■ Your task: Reproduce the records that follow in full, excluding any picture they contain.

■ Records shown:
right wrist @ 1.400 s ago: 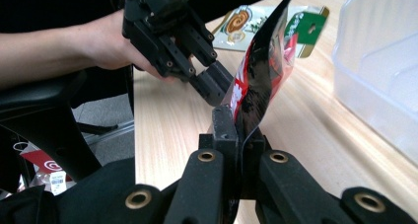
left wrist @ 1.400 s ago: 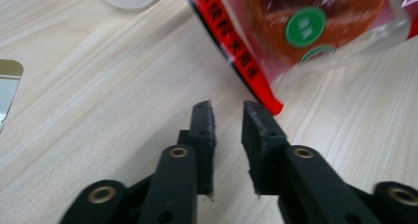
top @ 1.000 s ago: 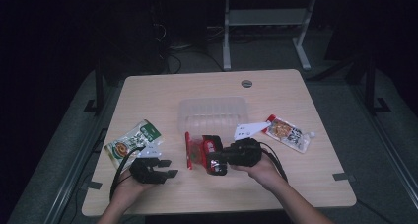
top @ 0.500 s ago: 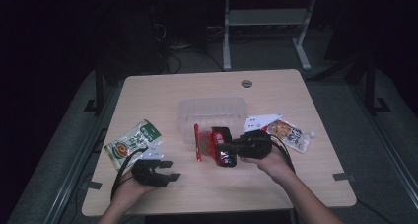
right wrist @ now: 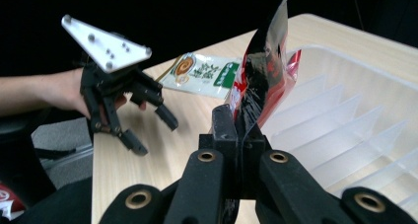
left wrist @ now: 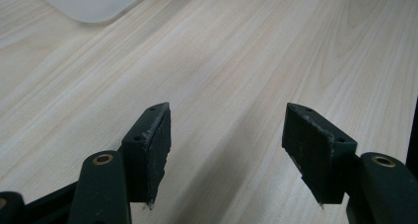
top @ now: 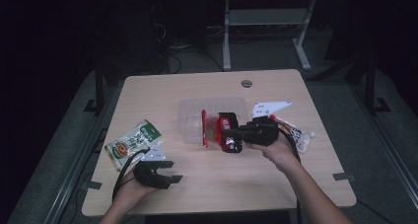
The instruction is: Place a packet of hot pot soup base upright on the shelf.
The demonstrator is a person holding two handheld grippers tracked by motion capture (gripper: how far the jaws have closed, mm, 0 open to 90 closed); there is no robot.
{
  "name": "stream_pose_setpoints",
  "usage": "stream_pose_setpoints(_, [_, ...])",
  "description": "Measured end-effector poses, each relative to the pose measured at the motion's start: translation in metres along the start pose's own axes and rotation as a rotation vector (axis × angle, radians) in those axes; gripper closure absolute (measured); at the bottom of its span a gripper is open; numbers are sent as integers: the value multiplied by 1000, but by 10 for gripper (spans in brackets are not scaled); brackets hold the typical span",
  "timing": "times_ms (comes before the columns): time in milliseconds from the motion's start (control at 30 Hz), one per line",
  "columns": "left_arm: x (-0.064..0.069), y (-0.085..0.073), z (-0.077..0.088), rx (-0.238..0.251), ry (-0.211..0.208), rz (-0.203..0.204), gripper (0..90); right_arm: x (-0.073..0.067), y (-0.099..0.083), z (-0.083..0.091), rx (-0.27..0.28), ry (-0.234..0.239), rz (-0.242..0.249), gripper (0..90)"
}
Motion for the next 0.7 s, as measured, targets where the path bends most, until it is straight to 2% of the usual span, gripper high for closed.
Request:
stream_pose_setpoints(300, [2, 0, -1, 4, -3, 8, 351, 15, 14, -4, 33, -13, -9, 900])
stream_pose_setpoints(400, [0, 0, 0, -2, -3, -19, 351, 21, 19, -12, 41, -22, -14, 900])
stream_pose_setpoints(533, [2, -1, 0, -1, -8, -2, 351, 28, 21, -21, 52, -26, -29, 900])
stream_pose_setpoints(700, [2, -2, 0, -8, -8, -8, 351, 35, 17, -29, 36, -38, -36, 900])
Point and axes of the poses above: each handheld gripper's, and its own axes: z roughly backward along the jaws, y roughly out of its top, x roughly to its right, the point moved 5 cm from there along -z, roughly forward along the jaws, and after that the axes turned 9 degrees about x, right-handed, at the moved point
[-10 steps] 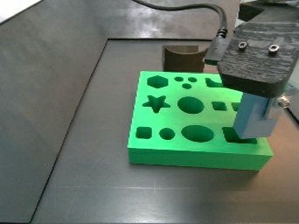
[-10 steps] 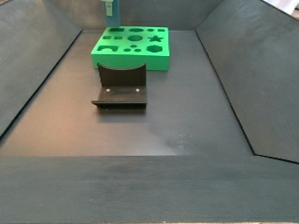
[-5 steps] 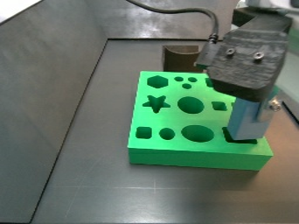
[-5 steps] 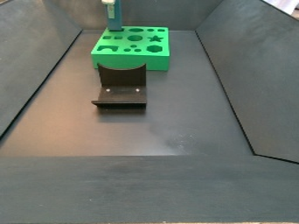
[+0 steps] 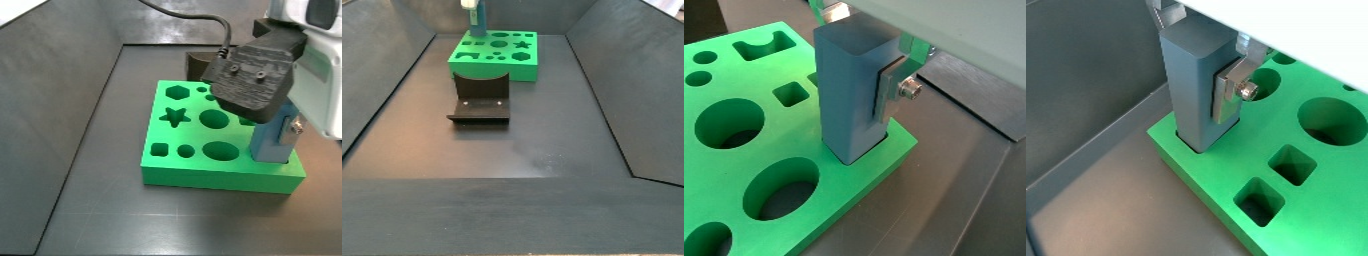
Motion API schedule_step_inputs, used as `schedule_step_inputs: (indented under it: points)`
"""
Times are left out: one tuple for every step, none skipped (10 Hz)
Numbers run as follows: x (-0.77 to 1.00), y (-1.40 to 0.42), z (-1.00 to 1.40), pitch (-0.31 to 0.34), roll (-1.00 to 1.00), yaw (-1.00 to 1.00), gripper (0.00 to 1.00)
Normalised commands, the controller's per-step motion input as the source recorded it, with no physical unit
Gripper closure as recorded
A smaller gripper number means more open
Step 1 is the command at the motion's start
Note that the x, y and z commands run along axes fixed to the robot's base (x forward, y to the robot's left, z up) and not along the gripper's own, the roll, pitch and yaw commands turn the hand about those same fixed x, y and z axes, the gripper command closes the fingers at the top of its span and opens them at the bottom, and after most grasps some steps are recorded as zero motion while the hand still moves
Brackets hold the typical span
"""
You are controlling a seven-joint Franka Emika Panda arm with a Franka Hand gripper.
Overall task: Pick up the rectangle object. Move up. Move to above the board. Insert the rectangle object.
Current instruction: Insert the rectangle object.
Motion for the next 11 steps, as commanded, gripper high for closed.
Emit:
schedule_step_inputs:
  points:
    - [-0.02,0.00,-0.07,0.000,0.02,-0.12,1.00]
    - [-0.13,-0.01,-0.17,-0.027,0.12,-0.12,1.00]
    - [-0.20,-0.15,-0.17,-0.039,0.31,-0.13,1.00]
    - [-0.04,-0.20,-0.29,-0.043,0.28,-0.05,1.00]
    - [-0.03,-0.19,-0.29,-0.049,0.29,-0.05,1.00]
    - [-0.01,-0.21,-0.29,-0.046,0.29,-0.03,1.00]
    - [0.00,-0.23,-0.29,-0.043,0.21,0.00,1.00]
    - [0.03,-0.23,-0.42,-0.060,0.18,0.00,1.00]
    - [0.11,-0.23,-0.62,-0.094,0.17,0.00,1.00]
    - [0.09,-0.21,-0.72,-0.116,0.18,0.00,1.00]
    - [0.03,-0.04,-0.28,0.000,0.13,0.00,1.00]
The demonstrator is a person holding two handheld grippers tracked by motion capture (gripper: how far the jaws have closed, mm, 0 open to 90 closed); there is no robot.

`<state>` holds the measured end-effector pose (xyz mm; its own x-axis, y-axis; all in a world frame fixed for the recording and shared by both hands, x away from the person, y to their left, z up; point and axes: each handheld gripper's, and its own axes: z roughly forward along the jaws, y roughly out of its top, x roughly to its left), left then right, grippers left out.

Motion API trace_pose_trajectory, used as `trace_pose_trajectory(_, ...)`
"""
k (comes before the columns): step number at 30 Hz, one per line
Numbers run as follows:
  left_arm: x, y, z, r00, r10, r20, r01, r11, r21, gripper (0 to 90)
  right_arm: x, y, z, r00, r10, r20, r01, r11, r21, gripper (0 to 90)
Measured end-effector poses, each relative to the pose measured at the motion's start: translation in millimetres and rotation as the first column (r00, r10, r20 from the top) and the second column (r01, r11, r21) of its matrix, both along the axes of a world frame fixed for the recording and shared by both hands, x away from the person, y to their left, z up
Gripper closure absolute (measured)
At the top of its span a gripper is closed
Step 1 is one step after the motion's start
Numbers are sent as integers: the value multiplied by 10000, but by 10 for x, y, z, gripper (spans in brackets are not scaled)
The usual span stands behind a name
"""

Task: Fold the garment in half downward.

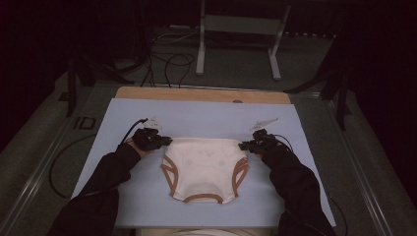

■ Your solution:
right wrist @ 1.400 s ago: 
left wrist @ 1.400 s ago: 
top @ 1.000 s ago: 
top @ 0.500 s ago: 
right wrist @ now: 
left wrist @ now: 
top @ now: 
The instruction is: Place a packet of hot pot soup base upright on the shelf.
The demonstrator is a person holding two handheld grippers tracked by motion capture (gripper: how far the jaws have closed, mm, 0 open to 90 closed); there is no robot.
{
  "name": "stream_pose_setpoints",
  "usage": "stream_pose_setpoints(_, [_, ...])",
  "description": "Measured end-effector poses, each relative to the pose measured at the motion's start: translation in metres along the start pose's own axes and rotation as a rotation vector (axis × angle, radians) in those axes; gripper closure absolute (measured); at the bottom of its span a gripper is open; numbers are sent as integers: the value multiplied by 1000, but by 10 for gripper (spans in brackets are not scaled); brackets hold the typical span",
  "timing": "times_ms (comes before the columns): time in milliseconds from the motion's start (control at 30 Hz), one per line",
  "columns": "left_arm: x (-0.064..0.069), y (-0.085..0.073), z (-0.077..0.088), rx (-0.238..0.251), ry (-0.211..0.208), rz (-0.203..0.204), gripper (0..90); right_arm: x (-0.073..0.067), y (-0.099..0.083), z (-0.083..0.091), rx (-0.27..0.28), ry (-0.234..0.239), rz (-0.242..0.249), gripper (0..90)"
}
Motion for the next 0.7 s, as measured, targets where the path bends most, until it is straight to 2% of the usual span, gripper high for closed.
Request:
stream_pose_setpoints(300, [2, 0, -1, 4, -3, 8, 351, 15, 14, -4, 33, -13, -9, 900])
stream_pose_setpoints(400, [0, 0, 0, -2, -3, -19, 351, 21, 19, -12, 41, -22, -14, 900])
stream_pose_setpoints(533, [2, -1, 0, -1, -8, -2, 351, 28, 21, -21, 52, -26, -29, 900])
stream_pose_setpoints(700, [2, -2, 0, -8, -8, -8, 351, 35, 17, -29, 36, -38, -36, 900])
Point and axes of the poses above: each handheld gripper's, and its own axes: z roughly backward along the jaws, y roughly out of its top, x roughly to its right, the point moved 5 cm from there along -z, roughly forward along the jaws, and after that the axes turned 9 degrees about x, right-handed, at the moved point
[-10 steps] 
[-10 steps] 
[-5 steps] 
[-5 steps] 
[+0 steps] 
Motion API schedule_step_inputs, used as `schedule_step_inputs: (indented under it: points)`
"""
Times are left out: one tuple for every step, none skipped (10 Hz)
Numbers run as follows: x (-0.77 to 1.00), y (-1.40 to 0.42), z (-1.00 to 1.40), pitch (-0.31 to 0.34), roll (-1.00 to 1.00), yaw (-1.00 to 1.00), gripper (0.00 to 1.00)
Normalised commands, the controller's per-step motion input as the source recorded it, with no physical unit
Gripper closure as recorded
A smaller gripper number means more open
Step 1 is the command at the motion's start
Note that the x, y and z commands run along axes fixed to the robot's base (x forward, y to the robot's left, z up) and not along the gripper's own, the roll, pitch and yaw commands turn the hand about those same fixed x, y and z axes, the gripper command closes the fingers at the top of its span and opens them at the bottom, and after most grasps some steps are recorded as zero motion while the hand still moves
Brackets hold the typical span
"""
You are controlling a seven-joint Franka Emika Panda arm with a Franka Hand gripper.
Overall task: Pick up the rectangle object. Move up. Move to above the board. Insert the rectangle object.
Current instruction: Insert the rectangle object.
Motion for the next 11 steps, as commanded, gripper high for closed.
Emit:
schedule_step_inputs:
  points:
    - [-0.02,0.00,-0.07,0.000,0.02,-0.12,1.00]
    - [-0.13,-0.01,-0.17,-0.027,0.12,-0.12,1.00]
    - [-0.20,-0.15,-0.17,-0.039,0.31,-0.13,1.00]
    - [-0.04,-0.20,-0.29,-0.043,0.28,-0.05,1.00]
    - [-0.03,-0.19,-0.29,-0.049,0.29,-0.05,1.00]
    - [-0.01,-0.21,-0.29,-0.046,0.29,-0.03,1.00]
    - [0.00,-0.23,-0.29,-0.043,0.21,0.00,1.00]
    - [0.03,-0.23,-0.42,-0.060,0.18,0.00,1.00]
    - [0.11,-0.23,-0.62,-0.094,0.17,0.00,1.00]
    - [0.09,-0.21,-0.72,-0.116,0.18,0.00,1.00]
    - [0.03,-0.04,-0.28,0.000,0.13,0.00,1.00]
The demonstrator is a person holding two handheld grippers tracked by motion capture (gripper: how far the jaws have closed, mm, 0 open to 90 closed); there is no robot.

`<state>` holds the measured end-effector pose (xyz mm; its own x-axis, y-axis; all in a world frame fixed for the recording and shared by both hands, x away from the person, y to their left, z up; point and axes: each handheld gripper's, and its own axes: z roughly forward along the jaws, y roughly out of its top, x roughly to its left), left then right, grippers left out.

Motion API trace_pose_trajectory, used as `trace_pose_trajectory(_, ...)`
"""
k (comes before the columns): step number at 30 Hz, one per line
Numbers run as follows:
  left_arm: x, y, z, r00, r10, r20, r01, r11, r21, gripper (0 to 90)
  right_arm: x, y, z, r00, r10, r20, r01, r11, r21, gripper (0 to 90)
Measured end-effector poses, each relative to the pose measured at the motion's start: translation in millimetres and rotation as the first column (r00, r10, r20 from the top) and the second column (r01, r11, r21) of its matrix, both along the axes of a world frame fixed for the recording and shared by both hands, x away from the person, y to their left, z up
Gripper closure absolute (measured)
At the top of its span a gripper is closed
Step 1 is one step after the motion's start
Numbers are sent as integers: the value multiplied by 10000, but by 10 for x, y, z, gripper (spans in brackets are not scaled)
The usual span stands behind a name
"""

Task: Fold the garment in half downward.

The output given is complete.